Benkirane qui rêvait depuis 2012 d’une alliance PJD-Koutla a très vite déchanté. Le tintamarre des casseroles de Hamid Chabat, le secrétaire général de l’Istiqlal a mis fin aux velléités gouvernementales du plus vieux parti marocain. Après avoir failli provoquer une crise diplomatique avec la Mauritanie voisine, accuser l’Etat de vouloir attenter à sa vie comme « les victimes de Oued Cherrat », l’Istiqlal est désormais la preuve par 9 de l’effondrement de la pratique politique en terre marocaine. Les Marocains méritent-ils cette image de Chabat dans la posture du héros prêt à se rendre au procès politique du siècle qui sera le sien selon ses propres mots ? L’Istiqlal mérite-t-il un leader qui est en train d’assassiner toutes les valeurs qui fondent l’école istiqlalienne ?

Après cinq mois d’un blocage –un euphémisme pour ne pas parler clairement d’une crise institutionnelle dans un pays qui n’a pas les moyens financiers ni politiques de rappeler les électeurs aux urnes- la situation n’est pas loin du pourrissement. Le Maroc est sans gouvernement. Les ministres en place expédient les affaires courantes. En l’absence de Budget, les commandes publiques se sont arrêtées. Les PME sont au bord de l’asphyxie. Les investisseurs étrangers regardent ailleurs. Et Omar Azzimane nous apprend mercredi que l’école publique est un naufrage et qu’au lycée les carences en arabe, en français et en maths des élèves sont profondes. A qui faudrait-il demander des comptes ? Qui est responsable ? Quelles sont les mesures qui seront prises et qui les défendra ? La démocratie, c’est aussi et surtout cela, tenir informée l’opinion publique et expliquer sans cesse au citoyen que ceux et celles qu’il a porté au pouvoir agissent pour trouver des solutions, apporter des réponses, améliorer ses conditions de vie.
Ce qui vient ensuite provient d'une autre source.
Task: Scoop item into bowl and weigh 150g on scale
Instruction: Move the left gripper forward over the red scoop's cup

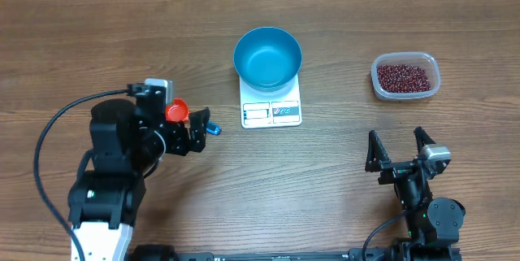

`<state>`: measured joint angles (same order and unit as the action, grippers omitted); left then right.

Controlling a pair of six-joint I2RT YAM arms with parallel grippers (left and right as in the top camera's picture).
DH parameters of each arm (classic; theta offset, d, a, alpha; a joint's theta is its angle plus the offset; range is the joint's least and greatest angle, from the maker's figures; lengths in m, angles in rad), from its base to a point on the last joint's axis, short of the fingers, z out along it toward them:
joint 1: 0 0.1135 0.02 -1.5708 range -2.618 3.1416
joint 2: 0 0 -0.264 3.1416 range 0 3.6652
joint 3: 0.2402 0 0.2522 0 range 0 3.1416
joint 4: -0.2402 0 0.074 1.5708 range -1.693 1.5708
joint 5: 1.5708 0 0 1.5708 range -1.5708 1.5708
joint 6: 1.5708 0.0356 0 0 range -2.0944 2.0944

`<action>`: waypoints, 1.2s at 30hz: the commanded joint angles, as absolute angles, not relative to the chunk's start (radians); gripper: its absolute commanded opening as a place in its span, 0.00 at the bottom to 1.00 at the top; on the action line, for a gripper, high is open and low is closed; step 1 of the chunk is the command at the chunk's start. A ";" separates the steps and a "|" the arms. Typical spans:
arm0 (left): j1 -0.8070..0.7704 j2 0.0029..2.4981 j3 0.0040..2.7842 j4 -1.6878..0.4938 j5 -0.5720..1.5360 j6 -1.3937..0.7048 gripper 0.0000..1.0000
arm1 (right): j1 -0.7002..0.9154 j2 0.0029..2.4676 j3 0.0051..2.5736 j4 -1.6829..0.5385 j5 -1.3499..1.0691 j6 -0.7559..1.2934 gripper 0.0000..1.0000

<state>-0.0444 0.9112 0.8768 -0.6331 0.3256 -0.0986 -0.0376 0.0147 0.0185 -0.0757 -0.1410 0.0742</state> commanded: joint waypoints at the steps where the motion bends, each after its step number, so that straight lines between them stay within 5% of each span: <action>1: -0.049 0.963 0.901 -0.633 0.429 -0.094 1.00 | -0.034 0.003 0.008 -0.072 -0.132 0.070 1.00; 3: -0.049 0.993 0.901 -0.629 0.424 -0.094 0.99 | -0.034 0.003 0.008 -0.072 -0.132 0.070 1.00; 7: -0.046 1.037 0.902 -0.626 0.375 -0.144 0.80 | -0.034 0.003 0.008 -0.072 -0.132 0.070 1.00; 13: -0.026 1.047 0.902 -0.635 0.065 -0.454 0.82 | -0.034 0.003 0.008 -0.072 -0.131 0.070 1.00; 17: -0.012 1.063 0.902 -0.632 -0.027 -0.603 0.68 | -0.034 0.003 0.008 -0.072 -0.132 0.070 1.00; 25: -0.009 1.174 0.901 -0.632 -0.027 -0.661 0.64 | -0.034 0.003 0.008 -0.072 -0.132 0.070 1.00; 29: -0.006 1.257 0.901 -0.633 -0.039 -0.762 0.55 | -0.034 0.003 0.008 -0.072 -0.132 0.070 1.00; 36: -0.006 1.368 0.901 -0.616 -0.152 -0.936 0.58 | -0.034 0.003 0.008 -0.072 -0.132 0.070 1.00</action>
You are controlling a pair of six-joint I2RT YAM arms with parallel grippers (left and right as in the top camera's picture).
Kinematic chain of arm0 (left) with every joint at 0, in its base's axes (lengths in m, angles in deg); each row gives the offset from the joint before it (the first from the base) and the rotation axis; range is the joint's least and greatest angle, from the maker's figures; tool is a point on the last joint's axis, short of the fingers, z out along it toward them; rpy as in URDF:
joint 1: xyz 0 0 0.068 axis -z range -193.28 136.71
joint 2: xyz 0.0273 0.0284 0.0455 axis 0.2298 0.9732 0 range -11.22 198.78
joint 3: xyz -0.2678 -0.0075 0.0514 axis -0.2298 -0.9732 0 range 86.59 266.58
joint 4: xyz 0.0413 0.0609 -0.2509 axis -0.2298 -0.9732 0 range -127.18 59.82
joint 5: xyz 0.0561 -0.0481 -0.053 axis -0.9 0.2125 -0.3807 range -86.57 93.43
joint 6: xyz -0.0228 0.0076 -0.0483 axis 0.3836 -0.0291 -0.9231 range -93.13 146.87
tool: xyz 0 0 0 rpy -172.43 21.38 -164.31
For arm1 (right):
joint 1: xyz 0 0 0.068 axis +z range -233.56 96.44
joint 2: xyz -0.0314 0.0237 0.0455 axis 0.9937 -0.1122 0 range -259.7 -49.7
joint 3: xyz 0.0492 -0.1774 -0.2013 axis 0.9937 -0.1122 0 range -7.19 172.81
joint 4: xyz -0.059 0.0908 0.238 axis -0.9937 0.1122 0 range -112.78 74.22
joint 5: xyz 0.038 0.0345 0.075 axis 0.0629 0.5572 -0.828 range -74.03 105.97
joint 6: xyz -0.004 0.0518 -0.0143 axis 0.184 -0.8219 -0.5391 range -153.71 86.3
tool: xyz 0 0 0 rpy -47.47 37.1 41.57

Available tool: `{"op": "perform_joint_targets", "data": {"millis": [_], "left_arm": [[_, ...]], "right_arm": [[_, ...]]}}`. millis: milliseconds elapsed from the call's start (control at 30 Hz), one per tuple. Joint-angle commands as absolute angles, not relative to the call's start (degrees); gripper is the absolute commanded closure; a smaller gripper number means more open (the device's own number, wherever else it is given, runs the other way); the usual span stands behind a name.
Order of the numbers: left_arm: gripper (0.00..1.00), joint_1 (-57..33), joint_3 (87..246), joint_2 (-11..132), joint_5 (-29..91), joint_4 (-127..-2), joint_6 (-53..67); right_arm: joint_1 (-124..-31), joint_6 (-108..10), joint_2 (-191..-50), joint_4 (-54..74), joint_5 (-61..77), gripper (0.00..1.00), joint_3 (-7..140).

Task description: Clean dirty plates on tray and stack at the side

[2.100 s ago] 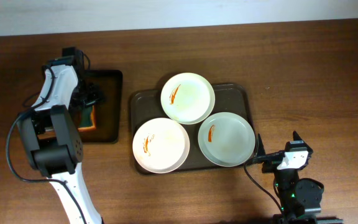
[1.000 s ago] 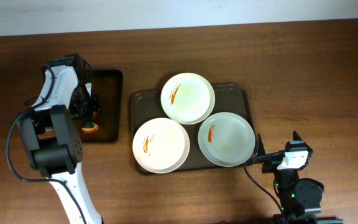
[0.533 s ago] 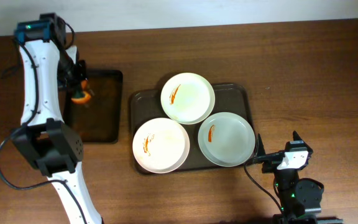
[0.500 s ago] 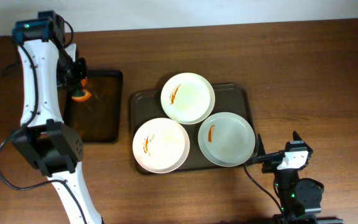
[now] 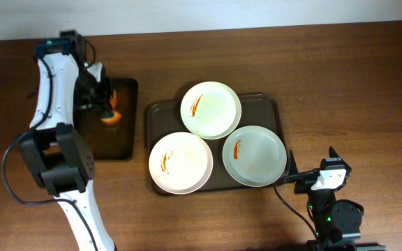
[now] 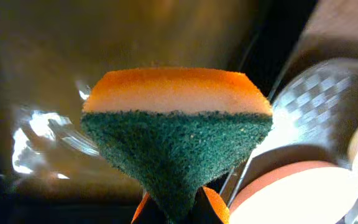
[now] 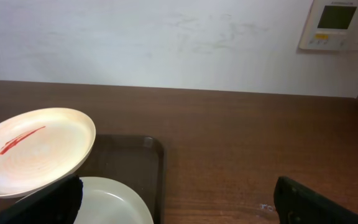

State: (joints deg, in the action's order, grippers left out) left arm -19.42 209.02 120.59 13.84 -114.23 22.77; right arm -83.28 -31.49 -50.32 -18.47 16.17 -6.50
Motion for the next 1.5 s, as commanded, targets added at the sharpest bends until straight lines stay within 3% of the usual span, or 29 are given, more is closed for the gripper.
{"op": "perform_joint_targets", "data": {"millis": [0, 200, 300, 433, 633, 867, 1033, 1167, 1300, 1467], "left_arm": [[1.00, -21.65, 212.08, 118.69, 17.62, -117.05, 22.64], [1.00, -25.51, 225.17, 111.61, 34.61, -121.35, 22.64], [1.00, -26.10, 225.58, 109.77, 33.91, -120.92, 22.70], [1.00, -26.08, 218.42, 110.71, 33.62, -118.08, 23.95], [1.00, -26.37, 193.65, 110.71, 33.91, -103.45, 23.90], [1.00, -28.07, 203.77, 103.78, 42.10, -110.23, 27.40], [1.00, -28.01, 209.59, 93.47, 34.26, -107.04, 27.38], [1.00, -27.96, 204.08, 94.97, 24.55, -106.60, 27.38], [1.00, -27.98, 189.70, 101.68, 24.62, -100.61, 27.36], [1.00, -28.09, 193.74, 102.19, 31.63, -105.51, 27.38]], "right_arm": [[-83.68, -31.14, -49.90, -18.09, 16.65, 0.02, -6.88], [-83.68, -31.14, -49.90, -18.09, 16.65, 0.02, -6.88], [-83.68, -31.14, -49.90, -18.09, 16.65, 0.02, -6.88], [-83.68, -31.14, -49.90, -18.09, 16.65, 0.02, -6.88], [-83.68, -31.14, -49.90, -18.09, 16.65, 0.02, -6.88], [-83.68, -31.14, -49.90, -18.09, 16.65, 0.02, -6.88], [-83.68, -31.14, -49.90, -18.09, 16.65, 0.02, -6.88], [-83.68, -31.14, -49.90, -18.09, 16.65, 0.02, -6.88], [-83.68, -31.14, -49.90, -18.09, 16.65, 0.02, -6.88], [-83.68, -31.14, -49.90, -18.09, 16.65, 0.01, -6.88]]}}
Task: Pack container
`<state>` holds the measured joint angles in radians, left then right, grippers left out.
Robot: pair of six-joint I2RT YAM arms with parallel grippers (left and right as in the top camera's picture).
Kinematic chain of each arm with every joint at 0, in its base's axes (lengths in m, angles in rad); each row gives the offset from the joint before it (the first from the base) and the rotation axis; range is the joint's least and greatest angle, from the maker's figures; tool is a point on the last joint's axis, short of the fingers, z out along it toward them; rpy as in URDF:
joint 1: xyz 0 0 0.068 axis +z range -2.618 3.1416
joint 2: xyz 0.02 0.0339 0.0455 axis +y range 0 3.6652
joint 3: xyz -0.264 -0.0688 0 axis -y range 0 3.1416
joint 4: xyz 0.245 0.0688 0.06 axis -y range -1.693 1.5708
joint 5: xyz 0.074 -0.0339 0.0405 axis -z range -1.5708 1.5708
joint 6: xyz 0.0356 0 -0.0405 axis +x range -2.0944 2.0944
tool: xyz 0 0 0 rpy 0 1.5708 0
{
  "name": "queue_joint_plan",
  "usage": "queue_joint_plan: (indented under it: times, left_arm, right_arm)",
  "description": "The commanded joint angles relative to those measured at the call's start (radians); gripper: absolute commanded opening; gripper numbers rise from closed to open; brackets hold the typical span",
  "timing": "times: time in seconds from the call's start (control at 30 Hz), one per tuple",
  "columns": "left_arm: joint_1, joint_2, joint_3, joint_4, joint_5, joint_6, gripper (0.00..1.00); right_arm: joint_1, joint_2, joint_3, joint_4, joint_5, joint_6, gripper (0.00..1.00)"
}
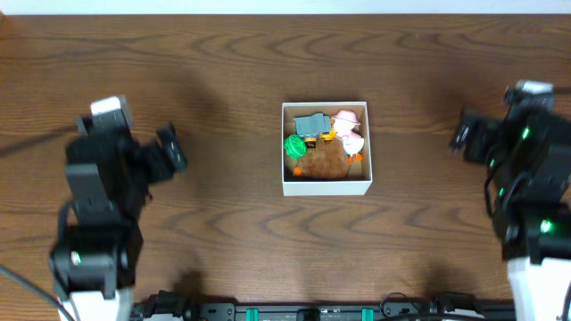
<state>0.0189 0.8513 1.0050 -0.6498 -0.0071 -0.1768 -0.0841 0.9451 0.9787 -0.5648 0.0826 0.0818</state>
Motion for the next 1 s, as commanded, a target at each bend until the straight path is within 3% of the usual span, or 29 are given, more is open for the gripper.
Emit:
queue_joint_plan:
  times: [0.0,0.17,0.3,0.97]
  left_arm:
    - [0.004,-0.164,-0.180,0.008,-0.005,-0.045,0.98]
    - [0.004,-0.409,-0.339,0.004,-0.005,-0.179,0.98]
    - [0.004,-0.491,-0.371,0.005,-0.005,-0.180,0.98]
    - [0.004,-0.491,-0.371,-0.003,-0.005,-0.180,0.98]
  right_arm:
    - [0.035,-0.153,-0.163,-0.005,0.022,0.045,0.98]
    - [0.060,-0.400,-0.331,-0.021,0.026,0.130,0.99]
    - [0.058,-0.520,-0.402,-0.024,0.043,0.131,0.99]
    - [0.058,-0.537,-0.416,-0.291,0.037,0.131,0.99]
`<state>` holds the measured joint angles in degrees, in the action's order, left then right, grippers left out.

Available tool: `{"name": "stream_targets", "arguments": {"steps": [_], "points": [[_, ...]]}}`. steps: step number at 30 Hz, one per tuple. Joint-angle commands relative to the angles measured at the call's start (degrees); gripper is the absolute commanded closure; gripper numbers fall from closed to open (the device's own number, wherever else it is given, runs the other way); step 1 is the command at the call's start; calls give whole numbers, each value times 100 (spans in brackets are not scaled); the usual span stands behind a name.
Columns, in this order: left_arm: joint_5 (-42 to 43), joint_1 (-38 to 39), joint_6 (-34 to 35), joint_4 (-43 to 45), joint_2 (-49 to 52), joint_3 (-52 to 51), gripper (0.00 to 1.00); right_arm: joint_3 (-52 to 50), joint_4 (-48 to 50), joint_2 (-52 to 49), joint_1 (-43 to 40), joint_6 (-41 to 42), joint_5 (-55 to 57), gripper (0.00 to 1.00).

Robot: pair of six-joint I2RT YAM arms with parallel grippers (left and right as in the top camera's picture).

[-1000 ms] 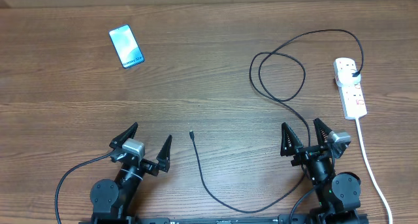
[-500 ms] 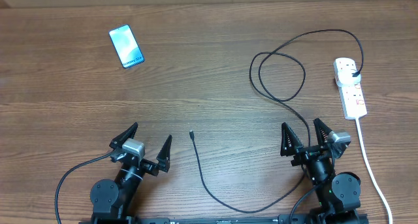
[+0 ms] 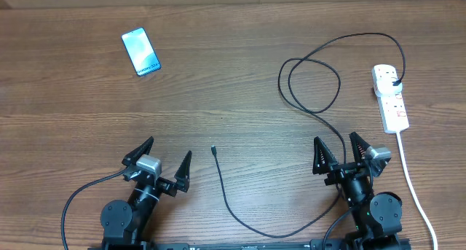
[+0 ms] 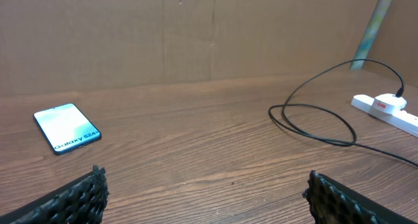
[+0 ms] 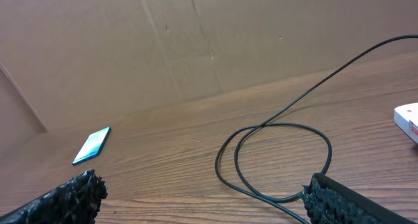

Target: Plug charger to phone and switch on socket

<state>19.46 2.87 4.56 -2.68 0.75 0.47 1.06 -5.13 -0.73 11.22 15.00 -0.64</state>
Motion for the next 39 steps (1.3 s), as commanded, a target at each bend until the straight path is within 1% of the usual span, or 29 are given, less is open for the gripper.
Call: {"name": "stream_targets", "arguments": {"steps": [1, 13, 15, 17, 20, 23, 27, 32, 33, 36, 39], "points": [[-39, -35, 61, -9, -44, -20, 0, -61, 28, 55, -33, -24, -9, 0], [9, -28, 70, -2, -44, -20, 1, -61, 31, 55, -33, -22, -9, 0], [9, -28, 262, -4, -44, -20, 0, -61, 31, 55, -33, -24, -9, 0], [9, -28, 697, 28, -44, -20, 1, -61, 31, 55, -33, -24, -9, 0], [61, -28, 1331, 317, -44, -7, 0, -61, 31, 55, -33, -24, -9, 0], [153, -28, 1390, 544, -44, 103, 0, -61, 31, 55, -33, -24, -9, 0], [-66, -31, 1209, 352, 31, 448, 0, -61, 31, 55, -33, -24, -9, 0], [-428, -31, 713, -376, 872, 1320, 0, -61, 31, 55, -33, -24, -9, 0], [-531, -31, 693, -599, 1390, 1690, 0, -61, 31, 55, -33, -24, -9, 0], [-553, -31, 525, -874, 2315, 2332, 0, -61, 31, 55, -33, -24, -11, 0], [-584, -31, 190, -1327, 3359, 3198, 0, -61, 31, 55, -33, -24, -9, 0]]}}
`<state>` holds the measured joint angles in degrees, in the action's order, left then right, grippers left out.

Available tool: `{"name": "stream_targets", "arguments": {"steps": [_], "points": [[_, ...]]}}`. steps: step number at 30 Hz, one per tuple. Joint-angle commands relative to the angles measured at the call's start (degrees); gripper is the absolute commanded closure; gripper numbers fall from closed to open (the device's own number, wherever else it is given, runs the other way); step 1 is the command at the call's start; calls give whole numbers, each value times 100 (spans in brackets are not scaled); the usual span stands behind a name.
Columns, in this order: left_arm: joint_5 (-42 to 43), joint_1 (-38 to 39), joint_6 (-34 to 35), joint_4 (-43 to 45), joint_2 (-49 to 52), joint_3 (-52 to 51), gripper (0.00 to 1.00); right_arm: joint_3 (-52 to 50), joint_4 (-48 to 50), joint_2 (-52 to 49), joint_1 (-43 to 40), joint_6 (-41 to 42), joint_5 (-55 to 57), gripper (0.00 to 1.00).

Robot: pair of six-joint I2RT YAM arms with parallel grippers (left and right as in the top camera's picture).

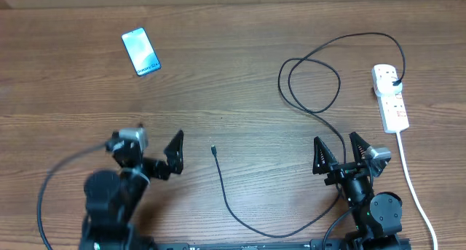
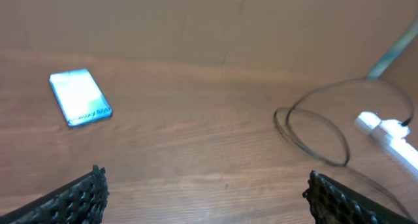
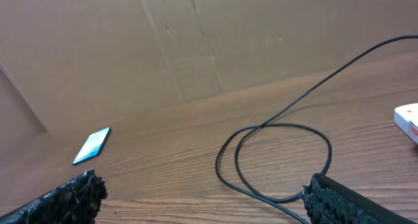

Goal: Plug charger to phone and switch on socket
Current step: 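Reach the left gripper forward over the light-blue phone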

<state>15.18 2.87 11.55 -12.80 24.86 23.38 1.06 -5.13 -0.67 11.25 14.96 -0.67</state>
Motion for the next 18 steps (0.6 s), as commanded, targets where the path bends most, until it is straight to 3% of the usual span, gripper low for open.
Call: {"name": "stream_targets", "arguments": {"steps": [1, 7, 10, 18], "points": [[-240, -28, -586, -535, 1296, 1239, 0, -61, 31, 48, -35, -20, -7, 0], [-1252, -28, -691, -2371, 3250, 3460, 0, -61, 31, 48, -35, -20, -7, 0], [-1368, -28, -686, -3276, 4065, 4426, 0, -61, 31, 48, -35, -20, -7, 0], [-1143, -28, -684, -3716, 5139, 5023, 1, -61, 31, 48, -35, -20, -7, 0]]}}
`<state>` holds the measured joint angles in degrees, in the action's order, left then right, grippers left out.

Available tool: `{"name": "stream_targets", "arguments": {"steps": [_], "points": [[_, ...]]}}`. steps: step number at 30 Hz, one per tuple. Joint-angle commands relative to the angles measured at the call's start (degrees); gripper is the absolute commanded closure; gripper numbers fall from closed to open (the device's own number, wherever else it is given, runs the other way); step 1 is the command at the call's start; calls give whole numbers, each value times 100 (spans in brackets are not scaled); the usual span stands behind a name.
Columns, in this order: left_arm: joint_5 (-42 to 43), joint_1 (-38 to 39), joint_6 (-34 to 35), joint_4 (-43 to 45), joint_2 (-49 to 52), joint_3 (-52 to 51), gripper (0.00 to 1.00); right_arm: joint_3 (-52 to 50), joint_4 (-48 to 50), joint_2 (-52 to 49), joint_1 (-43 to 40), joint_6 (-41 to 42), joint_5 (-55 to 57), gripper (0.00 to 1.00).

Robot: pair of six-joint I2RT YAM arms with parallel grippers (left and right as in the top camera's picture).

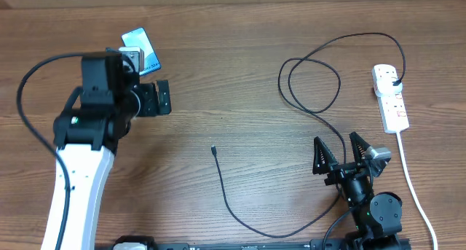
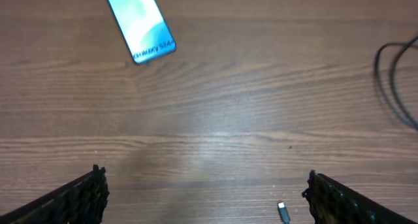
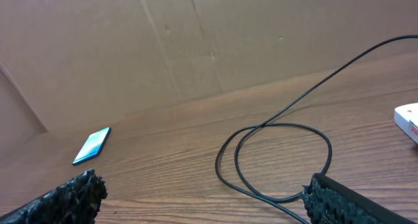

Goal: Plug charger to phone and switch on socket
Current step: 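Reach the left gripper forward over the light-blue phone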

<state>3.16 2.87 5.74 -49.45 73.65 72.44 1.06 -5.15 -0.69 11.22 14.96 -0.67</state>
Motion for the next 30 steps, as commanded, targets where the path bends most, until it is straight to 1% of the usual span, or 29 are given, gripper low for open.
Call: {"name": "stream_targets", "arguments": {"steps": [1, 6, 11, 13, 14, 15, 16, 18, 24, 30], "points": [[170, -28, -101, -52, 341, 116, 0, -61, 33, 50, -33, -20, -7, 0], [544, -28, -101, -39, 601, 116, 0, -61, 31, 50, -33, -20, -7, 0], [490, -28, -107, 76, 778, 116, 0, -61, 33, 50, -33, -20, -7, 0], [284, -28, -103, 168, 855, 116, 0, -61, 33, 50, -33, -20, -7, 0], [76, -28, 7, 201, 898, 116, 0, -61, 33, 50, -33, -20, -7, 0], [-179, -28, 197, 221, 942, 116, 0, -61, 33, 50, -33, -20, -7, 0], [-702, -28, 669, 260, 1047, 118, 0, -61, 33, 50, -33, -17, -7, 0], [-968, -28, 896, 313, 1185, 127, 0, -61, 33, 50, -33, -20, -7, 0], [-1239, -35, 1123, 234, 1845, 553, 0, -61, 33, 50, -33, -20, -7, 0], [-1276, -107, 1147, -74, 2804, 1672, 0, -61, 33, 50, -33, -20, -7, 0]]}}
Les blagues sur l’équipe de foot qui marque des buts à la CAN ou la pluviométrie au rendez-vous parce qu’il n’y a pas de gouvernement devraient être prises pour ce qu’elles sont, des blagues et pas de bons mots.

C’est la presse réputée proche des islamistes ni au pouvoir ni dans l’opposition qui nous l’apprend : Abdalilah Benkirane attend le retour du Roi. On ne sait pas pourquoi. A-t-il tiré les enseignements de la leçon magistrale qui lui a été infligée ? Se rendra-t-il armes et bagages pour in fine solliciter un arbitrage royal ? Cinq mois de tergiversations, de sorties médiatiques inopportunes, de négociations qui n’en étaient pas vraiment ont montré les limites de M. Benkirane en tant qu’homme d’Etat. Le leader du PJD a rendu un bien mauvais service à l’institution du chef de gouvernement. Faisant de la non participation de l’USFP une question d’orgueil personnel et non pas une question politique, il a pris en otage tout un pays. Il n’a voulu ni former son gouvernement ni donner un grand coup de pied dans la fourmilière. Abdalilah Benkirane a lui aussi joué la carte du pourrissement, attendant de voir qui rendra les armes le premier. Ce que le chef de gouvernement a feint d’oublier, c’est que le temps monarchique n’est pas le temps politique.